EXERCISE BRIEF |
Retype verbatim the lines of the listing, from the very first through the line with "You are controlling".

SOURCE DATA |
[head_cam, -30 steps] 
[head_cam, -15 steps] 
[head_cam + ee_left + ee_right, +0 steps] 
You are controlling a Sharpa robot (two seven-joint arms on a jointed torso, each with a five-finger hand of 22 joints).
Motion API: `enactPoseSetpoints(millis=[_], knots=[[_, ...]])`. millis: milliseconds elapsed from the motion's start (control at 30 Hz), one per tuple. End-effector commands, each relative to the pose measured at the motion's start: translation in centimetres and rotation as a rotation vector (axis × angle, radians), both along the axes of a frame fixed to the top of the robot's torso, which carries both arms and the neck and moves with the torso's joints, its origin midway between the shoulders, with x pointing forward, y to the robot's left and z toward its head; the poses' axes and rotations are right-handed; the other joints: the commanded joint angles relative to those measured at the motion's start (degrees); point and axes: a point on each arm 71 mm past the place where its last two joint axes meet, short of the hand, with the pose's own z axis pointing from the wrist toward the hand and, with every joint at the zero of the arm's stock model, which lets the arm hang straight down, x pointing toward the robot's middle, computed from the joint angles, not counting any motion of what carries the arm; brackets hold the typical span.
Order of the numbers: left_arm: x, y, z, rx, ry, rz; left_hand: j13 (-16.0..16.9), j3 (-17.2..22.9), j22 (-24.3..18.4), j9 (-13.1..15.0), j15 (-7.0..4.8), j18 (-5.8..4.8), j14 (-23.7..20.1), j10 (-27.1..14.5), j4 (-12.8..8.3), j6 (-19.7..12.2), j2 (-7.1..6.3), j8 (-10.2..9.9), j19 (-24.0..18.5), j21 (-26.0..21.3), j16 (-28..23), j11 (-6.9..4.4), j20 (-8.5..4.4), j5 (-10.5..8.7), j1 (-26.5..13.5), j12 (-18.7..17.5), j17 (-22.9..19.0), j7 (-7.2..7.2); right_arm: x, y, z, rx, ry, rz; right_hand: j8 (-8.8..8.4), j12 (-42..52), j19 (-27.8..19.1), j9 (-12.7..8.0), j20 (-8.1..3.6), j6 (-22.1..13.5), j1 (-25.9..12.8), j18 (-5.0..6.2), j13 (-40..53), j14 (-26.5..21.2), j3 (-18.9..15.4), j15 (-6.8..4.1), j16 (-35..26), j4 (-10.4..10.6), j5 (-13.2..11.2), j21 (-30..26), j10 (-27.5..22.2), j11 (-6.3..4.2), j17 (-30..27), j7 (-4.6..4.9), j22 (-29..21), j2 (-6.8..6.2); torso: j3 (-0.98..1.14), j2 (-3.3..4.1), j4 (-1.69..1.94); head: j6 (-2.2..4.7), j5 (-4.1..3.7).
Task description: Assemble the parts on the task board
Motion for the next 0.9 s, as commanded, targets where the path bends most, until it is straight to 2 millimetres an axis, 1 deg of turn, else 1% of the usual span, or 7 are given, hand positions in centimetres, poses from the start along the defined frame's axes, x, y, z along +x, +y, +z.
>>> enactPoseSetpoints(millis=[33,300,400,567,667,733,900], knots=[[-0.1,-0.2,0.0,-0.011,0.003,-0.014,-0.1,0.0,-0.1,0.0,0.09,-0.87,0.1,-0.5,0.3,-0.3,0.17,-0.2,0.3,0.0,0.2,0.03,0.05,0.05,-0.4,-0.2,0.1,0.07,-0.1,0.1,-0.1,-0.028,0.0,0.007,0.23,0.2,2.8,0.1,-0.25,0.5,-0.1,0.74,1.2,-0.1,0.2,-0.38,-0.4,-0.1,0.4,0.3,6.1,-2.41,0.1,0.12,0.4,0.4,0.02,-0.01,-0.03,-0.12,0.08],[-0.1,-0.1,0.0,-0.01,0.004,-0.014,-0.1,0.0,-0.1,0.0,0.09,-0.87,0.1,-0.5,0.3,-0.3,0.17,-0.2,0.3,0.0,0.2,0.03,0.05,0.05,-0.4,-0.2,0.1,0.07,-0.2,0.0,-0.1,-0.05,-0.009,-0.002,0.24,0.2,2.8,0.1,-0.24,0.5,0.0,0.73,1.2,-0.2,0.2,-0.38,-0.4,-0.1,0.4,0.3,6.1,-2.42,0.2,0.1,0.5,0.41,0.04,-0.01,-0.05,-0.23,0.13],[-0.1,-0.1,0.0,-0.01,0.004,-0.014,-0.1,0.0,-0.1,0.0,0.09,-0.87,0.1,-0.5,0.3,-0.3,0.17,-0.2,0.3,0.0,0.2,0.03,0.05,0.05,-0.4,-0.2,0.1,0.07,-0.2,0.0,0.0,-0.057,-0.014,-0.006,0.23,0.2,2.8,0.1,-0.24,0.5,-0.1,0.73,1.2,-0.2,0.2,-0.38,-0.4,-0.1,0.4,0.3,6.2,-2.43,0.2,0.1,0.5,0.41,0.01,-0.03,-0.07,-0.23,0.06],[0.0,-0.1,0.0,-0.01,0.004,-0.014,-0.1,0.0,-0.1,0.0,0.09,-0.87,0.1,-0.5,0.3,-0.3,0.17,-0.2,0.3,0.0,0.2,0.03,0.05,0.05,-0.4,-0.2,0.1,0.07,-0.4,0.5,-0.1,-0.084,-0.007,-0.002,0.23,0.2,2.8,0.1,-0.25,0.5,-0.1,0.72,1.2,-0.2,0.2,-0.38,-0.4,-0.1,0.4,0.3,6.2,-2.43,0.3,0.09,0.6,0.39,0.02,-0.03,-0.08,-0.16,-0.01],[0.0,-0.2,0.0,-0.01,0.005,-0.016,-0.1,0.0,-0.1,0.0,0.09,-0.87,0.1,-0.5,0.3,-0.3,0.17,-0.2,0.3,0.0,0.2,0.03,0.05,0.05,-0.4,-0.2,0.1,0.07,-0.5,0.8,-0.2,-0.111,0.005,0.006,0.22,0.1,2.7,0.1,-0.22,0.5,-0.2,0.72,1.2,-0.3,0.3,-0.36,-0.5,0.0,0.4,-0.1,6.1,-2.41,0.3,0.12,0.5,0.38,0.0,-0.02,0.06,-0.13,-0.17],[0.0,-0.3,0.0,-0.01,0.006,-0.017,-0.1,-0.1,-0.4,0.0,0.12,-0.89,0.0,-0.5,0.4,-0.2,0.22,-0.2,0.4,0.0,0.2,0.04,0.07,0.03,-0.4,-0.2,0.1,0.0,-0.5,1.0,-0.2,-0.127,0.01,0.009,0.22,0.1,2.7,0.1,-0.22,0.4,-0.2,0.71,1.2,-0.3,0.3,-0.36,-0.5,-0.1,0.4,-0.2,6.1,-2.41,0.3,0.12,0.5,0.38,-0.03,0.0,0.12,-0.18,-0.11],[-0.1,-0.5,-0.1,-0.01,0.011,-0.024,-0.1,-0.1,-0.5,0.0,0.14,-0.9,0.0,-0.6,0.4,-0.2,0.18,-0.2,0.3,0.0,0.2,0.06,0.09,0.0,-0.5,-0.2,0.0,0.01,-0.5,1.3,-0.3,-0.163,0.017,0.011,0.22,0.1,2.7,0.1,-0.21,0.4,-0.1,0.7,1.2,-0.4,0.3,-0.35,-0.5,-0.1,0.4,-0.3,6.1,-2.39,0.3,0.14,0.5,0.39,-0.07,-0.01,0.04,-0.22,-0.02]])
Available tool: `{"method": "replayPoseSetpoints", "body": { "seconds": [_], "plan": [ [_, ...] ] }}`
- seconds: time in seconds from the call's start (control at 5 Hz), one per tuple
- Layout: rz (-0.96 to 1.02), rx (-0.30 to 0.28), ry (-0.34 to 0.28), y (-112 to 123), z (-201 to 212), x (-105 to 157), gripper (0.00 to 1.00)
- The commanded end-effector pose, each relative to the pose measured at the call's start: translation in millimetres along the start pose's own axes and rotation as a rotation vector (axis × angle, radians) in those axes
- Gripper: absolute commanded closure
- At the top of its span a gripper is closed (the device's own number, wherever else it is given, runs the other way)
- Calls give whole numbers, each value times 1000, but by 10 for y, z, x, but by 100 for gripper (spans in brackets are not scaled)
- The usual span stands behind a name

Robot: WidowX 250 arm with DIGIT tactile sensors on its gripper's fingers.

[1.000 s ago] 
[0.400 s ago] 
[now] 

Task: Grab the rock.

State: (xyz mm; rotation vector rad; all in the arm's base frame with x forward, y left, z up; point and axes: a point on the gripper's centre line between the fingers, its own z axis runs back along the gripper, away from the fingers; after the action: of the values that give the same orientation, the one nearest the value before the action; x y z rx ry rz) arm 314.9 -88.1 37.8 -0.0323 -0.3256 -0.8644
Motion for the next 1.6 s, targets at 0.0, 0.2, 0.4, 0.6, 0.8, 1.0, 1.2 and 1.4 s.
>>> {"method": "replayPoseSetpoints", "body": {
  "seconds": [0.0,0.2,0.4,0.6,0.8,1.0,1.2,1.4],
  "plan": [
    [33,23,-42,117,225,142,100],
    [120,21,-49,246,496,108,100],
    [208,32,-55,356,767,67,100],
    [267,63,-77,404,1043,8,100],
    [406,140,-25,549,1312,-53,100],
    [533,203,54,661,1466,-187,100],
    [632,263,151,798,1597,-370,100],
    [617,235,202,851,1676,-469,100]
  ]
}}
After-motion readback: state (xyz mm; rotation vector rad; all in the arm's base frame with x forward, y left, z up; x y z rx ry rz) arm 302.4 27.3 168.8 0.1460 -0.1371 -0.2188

YOUR SOLUTION |
[head_cam, -30 steps] 
[head_cam, -15 steps] 
[head_cam + ee_left + ee_right, +0 steps] 
You are controlling a Sharpa robot (two seven-joint arms on a jointed torso, each with a five-finger hand of 22 joints).

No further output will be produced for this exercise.